Rethinking Remoteness

Desolate? Isolated? Not the right image at all.

Like others, I have often described Dubois as remote. But a trip to Laramie last week has inspired a change of perspective. I may have been giving a false impression all this time.

Perhaps when I write “remote,” readers who don’t know the area have a mental image that is completely mistaken. Let me describe that kind of remote more precisely. That is what I drove last week, and not at all what defines Dubois.

It’s a five-hour drive to Laramie, where I had a meeting at the University — down 287 to Rawlins and then across I-80 eastward for about 80 miles. To most Wyoming residents, this is not a great distance.

I’ve come to enjoy knowing the names of the landmarks as well as I used to know the names of subway stops on the F train in Manhattan. They are so evocative: Burris. Crowheart. Lander. Sweetwater Station. Jeffrey City (of which more later). Split Rock. And perhaps my favorite: Muddy Gap, which has almost nothing to commend it except a descriptive name and a turn in the road.

Most times I enjoy driving across the rather desolate expanse between Lander and Rawlins, but in December it’s no trivial undertaking–especially if you’re driving alone.

The crosswinds out of the West between Sweetwater Station and Muddy Gap are often arm-numbingly strong, with nothing on that high prairie to stop them. I checked the weather apps carefully before committing to the trip, and made sure I had plenty of gas before heading south out of Lander.

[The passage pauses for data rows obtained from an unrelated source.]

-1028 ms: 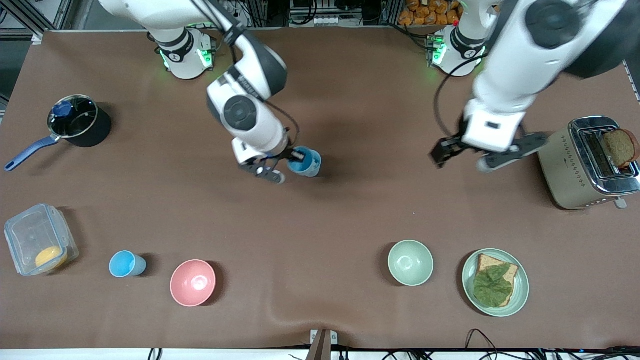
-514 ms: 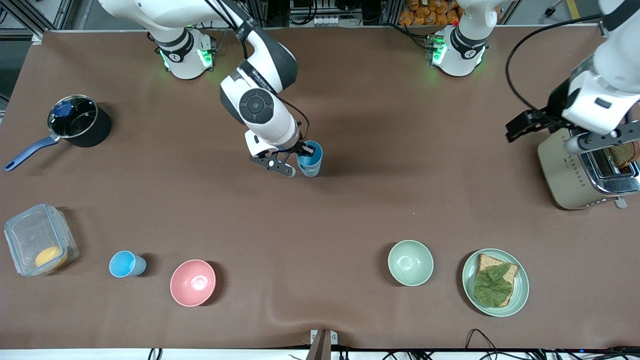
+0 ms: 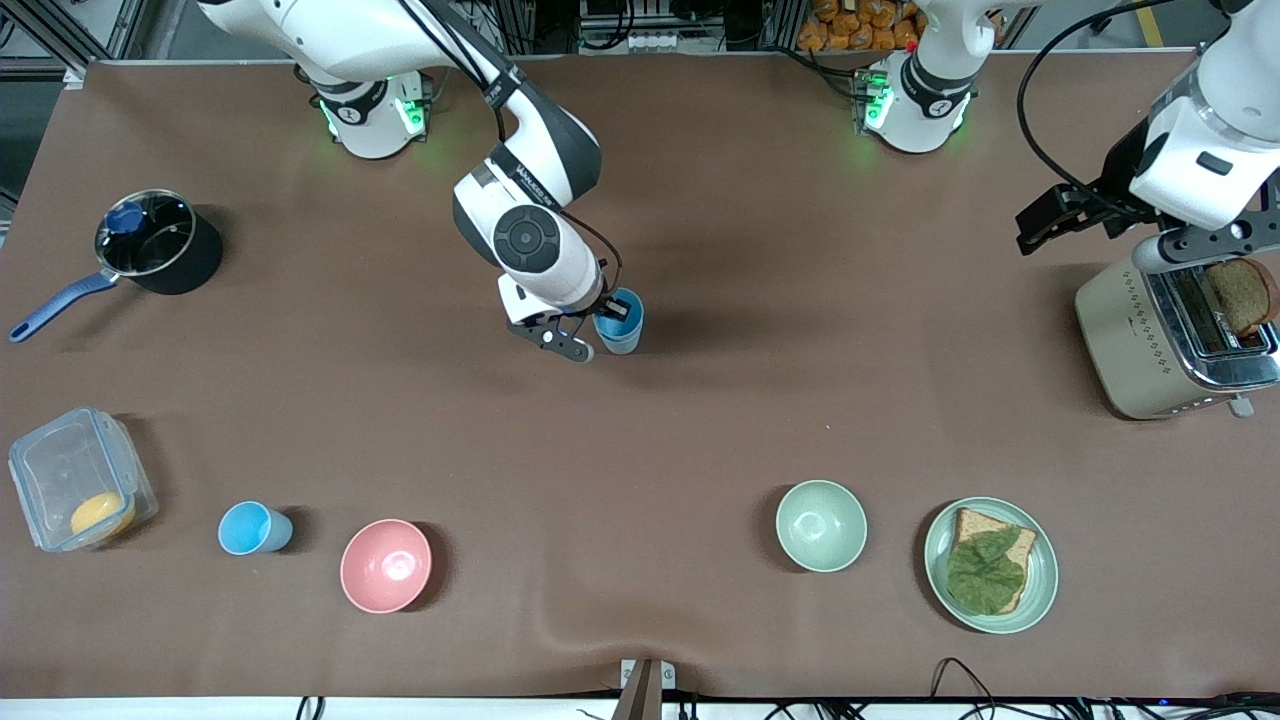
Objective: Stack blue cups with both arms
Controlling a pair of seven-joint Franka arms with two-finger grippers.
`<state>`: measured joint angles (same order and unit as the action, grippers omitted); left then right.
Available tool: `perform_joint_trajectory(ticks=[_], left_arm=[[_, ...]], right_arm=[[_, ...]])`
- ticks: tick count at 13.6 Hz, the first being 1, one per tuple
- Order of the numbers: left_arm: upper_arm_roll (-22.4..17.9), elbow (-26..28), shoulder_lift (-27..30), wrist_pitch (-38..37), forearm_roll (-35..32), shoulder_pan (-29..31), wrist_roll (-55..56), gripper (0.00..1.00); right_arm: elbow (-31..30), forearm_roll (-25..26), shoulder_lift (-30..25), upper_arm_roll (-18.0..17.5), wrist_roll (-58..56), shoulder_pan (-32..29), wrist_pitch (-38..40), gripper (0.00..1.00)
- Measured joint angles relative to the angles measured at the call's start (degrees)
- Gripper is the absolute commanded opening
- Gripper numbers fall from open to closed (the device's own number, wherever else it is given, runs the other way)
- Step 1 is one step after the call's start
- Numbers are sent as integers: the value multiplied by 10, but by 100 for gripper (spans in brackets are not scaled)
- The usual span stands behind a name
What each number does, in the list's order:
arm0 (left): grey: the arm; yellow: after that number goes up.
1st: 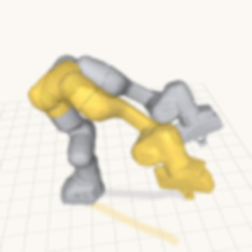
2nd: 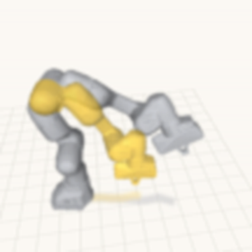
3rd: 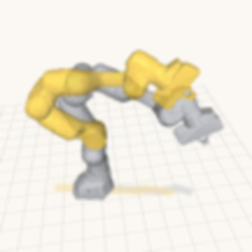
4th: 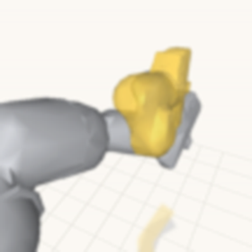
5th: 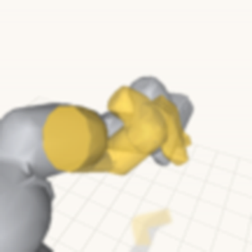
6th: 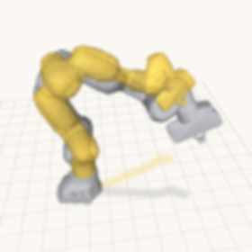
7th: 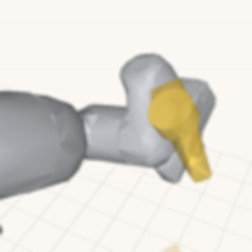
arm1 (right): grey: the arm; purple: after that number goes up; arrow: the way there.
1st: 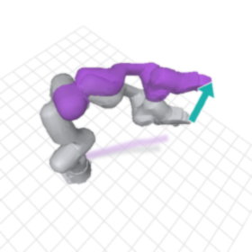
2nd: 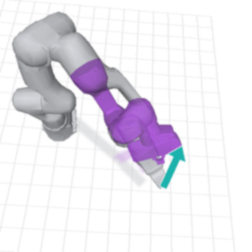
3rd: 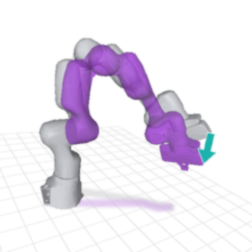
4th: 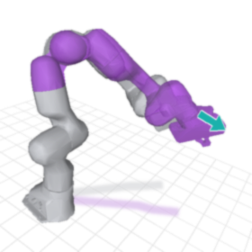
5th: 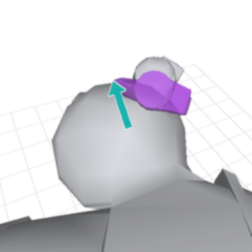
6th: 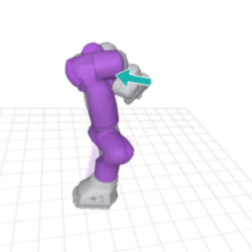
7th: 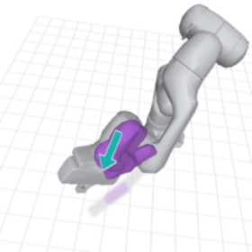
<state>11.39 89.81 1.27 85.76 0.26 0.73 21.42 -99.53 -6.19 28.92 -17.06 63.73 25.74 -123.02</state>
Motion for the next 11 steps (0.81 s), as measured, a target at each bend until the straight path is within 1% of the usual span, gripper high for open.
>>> perform_joint_trajectory(ticks=[3,6,8,11], left_arm=[[-22,0,0,-4,0,-25,-1,100],[-26,0,5,-5,0,-32,-8,100],[-34,0,10,-5,0,-32,-36,100],[-56,0,18,-5,0,-30,-54,100]], right_arm=[[3,10,-1,1,1,0,2,100],[17,19,-15,8,-16,-6,32,100],[21,22,-40,13,-90,-39,58,100],[22,38,-77,18,-254,-139,104,100]])
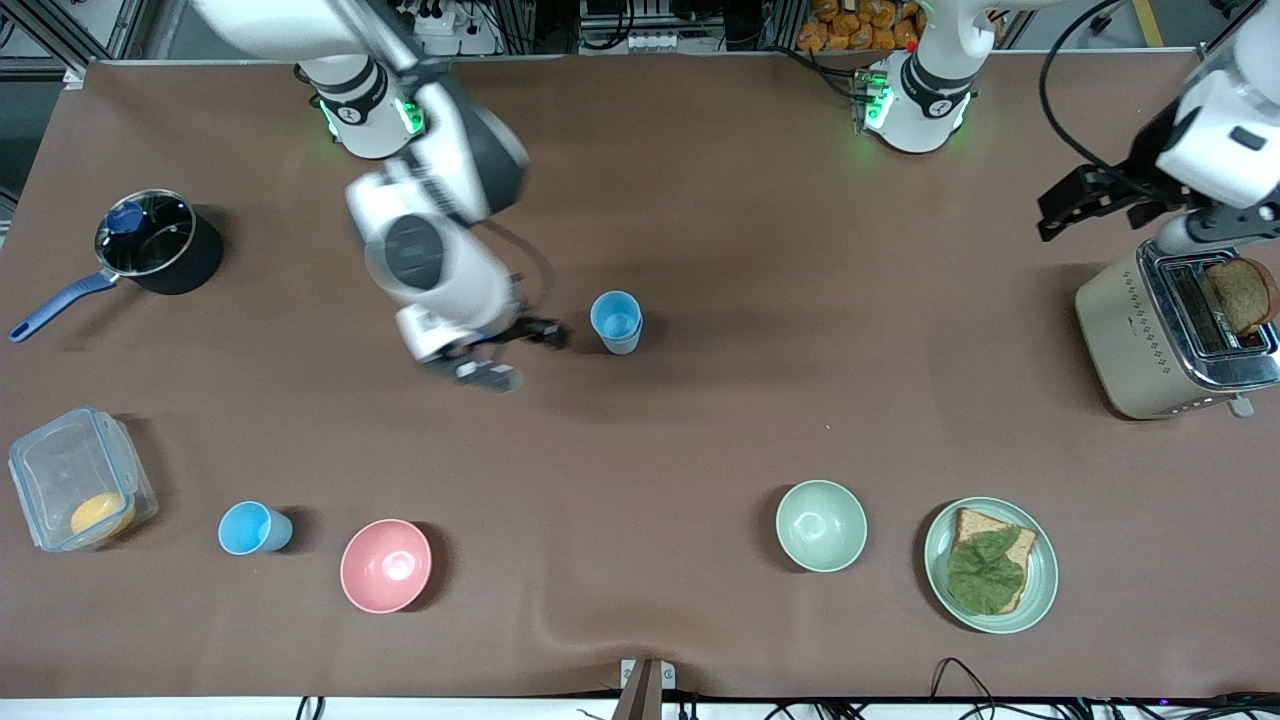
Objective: Stack blue cups with both arms
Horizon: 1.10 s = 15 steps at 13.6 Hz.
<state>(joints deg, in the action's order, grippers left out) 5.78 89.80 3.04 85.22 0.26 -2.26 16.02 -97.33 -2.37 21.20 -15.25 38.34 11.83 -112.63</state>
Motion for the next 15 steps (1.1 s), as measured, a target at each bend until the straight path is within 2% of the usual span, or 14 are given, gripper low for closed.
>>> perform_joint_trajectory(ticks=[4,7,10,13,15], left_arm=[[-5,0,8,0,0,5,-4,100],[-3,0,9,0,0,13,-4,100],[-3,-1,10,0,0,15,-4,100],[-1,-3,10,0,0,15,-4,100],[-1,-3,10,0,0,15,-4,100]], right_arm=[[1,31,-46,2,-196,-125,68,100],[2,34,-94,2,-294,-176,112,100],[2,36,-149,23,-328,-182,144,100],[2,36,-193,75,-396,-171,175,100],[4,36,-207,97,-425,-167,198,100]])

This is the same country where scores of Mormon pioneers perished when they were halted by snow in November 1856 during their westward trek toward Utah. (The exact number who died at Martin’s Cove near Split Rock along today’s highway 287 is unknown.)

After Rawlins, I’d head east toward Laramie on Interstate 80. I have a sort of pity for people who say they have been to Wyoming, when all they have done is drive Interstate 80 between Cheyenne and Salt Lake City. Hugging the southern border of the state, it travels through almost nothing but sand and sagebrush. You see nothing of the spectacular beauty of our state on that long, boring journey.

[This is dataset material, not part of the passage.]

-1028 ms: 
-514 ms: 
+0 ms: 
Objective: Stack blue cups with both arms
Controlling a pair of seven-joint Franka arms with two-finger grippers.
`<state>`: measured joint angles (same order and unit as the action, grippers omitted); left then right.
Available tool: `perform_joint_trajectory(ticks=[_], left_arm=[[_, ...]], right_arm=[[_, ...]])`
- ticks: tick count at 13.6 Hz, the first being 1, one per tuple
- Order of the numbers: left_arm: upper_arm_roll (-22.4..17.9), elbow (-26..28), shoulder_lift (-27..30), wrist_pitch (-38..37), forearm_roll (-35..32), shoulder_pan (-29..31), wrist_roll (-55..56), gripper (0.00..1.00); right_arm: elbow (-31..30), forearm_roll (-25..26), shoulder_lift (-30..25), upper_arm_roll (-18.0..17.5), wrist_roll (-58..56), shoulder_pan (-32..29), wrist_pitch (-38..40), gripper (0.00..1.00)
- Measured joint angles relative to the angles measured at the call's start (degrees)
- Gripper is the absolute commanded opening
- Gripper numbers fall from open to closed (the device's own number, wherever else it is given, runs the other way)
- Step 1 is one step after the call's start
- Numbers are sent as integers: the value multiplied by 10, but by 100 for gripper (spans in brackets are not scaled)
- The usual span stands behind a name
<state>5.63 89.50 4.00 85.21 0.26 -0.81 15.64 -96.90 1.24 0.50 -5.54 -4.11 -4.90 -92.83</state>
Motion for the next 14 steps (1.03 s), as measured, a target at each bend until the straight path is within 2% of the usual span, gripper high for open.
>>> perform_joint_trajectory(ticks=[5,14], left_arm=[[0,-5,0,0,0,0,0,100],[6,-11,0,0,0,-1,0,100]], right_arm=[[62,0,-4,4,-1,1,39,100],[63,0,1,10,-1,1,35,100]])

The trip toward Laramie was uneventful, and I had a very pleasant stay. But the return trip on Friday the 13th was a different matter. The forecast called for no snowfall, but it did warn of high winds. And the road was slick. There were signs forbidding travel by light high-profile vehicles.

We crawled at 45 miles per hour most of the way west toward Rawlins and even slower in the first few northbound miles on 287. Sometimes vision was obscured by clouds of windborne snow. I saw two semi trucks blown over on their sides. I nearly turned back to spend the night in Rawlins.

I’m glad I didn’t. Somewhere before Muddy Gap, I noticed that the sedan ahead of me had gained lots of distance. The road was dry, and the wind had forgotten to blow. I turned Sirius XM back on, and after a while I noticed that I was sometimes driving with one hand.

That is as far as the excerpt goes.